Task item: Of all the lines in the entries below, give again exactly those starting at the line containing "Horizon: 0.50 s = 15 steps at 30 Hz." and ending at the line containing "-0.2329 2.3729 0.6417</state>", both ends included, and no others.

::: Data extracts

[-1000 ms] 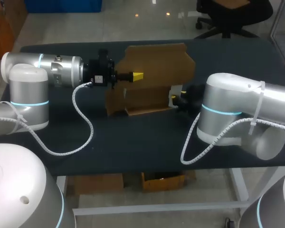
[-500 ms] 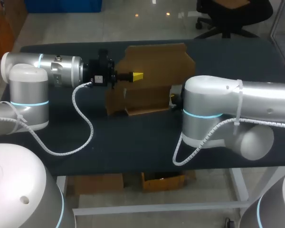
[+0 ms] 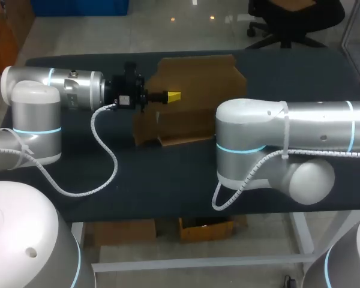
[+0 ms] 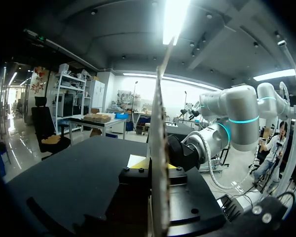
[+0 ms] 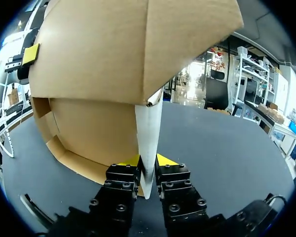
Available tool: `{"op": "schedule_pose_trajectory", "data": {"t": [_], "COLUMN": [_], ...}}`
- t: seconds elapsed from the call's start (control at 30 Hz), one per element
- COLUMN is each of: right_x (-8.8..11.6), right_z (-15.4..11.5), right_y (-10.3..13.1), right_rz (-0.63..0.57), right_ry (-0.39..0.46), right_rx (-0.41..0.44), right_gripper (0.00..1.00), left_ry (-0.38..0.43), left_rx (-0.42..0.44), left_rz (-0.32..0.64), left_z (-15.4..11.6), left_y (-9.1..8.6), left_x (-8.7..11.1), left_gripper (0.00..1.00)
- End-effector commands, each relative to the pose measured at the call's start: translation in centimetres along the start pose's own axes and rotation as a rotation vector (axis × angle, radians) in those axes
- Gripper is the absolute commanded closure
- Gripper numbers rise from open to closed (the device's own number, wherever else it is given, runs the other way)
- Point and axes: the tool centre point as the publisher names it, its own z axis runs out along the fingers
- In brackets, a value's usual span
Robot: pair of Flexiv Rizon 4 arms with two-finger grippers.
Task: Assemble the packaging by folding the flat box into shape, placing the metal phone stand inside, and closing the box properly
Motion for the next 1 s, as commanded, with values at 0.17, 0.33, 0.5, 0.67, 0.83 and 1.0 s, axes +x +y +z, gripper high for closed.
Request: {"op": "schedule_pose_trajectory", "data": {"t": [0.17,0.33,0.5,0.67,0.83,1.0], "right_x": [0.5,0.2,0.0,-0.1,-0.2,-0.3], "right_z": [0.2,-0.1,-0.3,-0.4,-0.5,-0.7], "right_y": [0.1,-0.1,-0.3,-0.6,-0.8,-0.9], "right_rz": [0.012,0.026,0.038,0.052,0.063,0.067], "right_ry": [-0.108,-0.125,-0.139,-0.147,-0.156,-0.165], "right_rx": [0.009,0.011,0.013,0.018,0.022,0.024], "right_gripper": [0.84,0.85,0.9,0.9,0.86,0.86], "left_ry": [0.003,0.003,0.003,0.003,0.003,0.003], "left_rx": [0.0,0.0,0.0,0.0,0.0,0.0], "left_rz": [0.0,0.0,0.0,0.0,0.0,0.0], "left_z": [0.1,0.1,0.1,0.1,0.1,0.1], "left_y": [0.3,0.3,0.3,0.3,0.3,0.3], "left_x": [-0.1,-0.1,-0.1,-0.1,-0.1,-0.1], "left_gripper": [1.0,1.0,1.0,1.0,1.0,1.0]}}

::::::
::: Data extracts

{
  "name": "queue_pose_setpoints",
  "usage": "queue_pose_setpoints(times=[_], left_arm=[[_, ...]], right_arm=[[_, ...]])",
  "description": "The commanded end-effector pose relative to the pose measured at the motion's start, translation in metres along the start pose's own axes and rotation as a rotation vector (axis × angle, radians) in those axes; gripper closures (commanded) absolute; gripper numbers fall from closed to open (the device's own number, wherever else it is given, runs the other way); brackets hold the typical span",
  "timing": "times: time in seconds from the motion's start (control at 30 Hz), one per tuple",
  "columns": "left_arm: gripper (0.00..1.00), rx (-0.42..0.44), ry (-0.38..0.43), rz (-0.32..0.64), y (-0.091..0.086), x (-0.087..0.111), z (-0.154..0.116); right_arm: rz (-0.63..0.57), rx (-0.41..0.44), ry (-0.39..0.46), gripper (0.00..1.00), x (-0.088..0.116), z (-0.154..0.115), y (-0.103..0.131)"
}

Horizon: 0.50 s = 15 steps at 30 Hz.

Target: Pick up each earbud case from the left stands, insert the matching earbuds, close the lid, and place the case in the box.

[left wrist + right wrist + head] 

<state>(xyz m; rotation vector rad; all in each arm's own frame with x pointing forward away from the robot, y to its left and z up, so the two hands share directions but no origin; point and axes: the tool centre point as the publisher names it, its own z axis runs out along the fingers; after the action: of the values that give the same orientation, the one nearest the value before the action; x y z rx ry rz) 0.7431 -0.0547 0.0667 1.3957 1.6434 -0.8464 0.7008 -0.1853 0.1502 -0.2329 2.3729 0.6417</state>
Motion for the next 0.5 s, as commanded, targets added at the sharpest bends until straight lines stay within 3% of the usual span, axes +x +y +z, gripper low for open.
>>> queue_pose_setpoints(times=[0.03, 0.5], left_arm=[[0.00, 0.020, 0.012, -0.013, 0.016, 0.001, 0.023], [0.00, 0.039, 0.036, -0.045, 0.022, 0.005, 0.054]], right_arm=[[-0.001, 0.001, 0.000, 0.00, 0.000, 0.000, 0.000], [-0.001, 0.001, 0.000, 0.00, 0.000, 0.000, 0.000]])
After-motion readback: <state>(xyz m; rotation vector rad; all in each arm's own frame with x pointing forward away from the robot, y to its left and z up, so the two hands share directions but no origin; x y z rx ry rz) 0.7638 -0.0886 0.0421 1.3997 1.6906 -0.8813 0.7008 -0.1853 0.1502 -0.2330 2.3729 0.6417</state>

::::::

Exercise result:
Horizon: 0.50 s = 15 steps at 30 Hz.

Target: Pick up each earbud case from the left stands, insert the matching earbuds, close the lid, and place the case in the box.

[left wrist + right wrist + head] 

<state>(xyz m; rotation vector rad; all in each arm's own frame with x pointing forward away from the robot, y to its left and z up, so the two hands share directions but no origin; point and axes: the tool centre point as the publisher names it, its own z axis runs out along the fingers; after the action: of the values that give the same orientation, the one nearest the value before the action; x y z rx ry rz) 0.7431 -0.0547 0.0667 1.3957 1.6434 -0.8464 0.7008 -0.1853 0.1502 -0.2329 2.3729 0.6417</state>

No further answer will be given.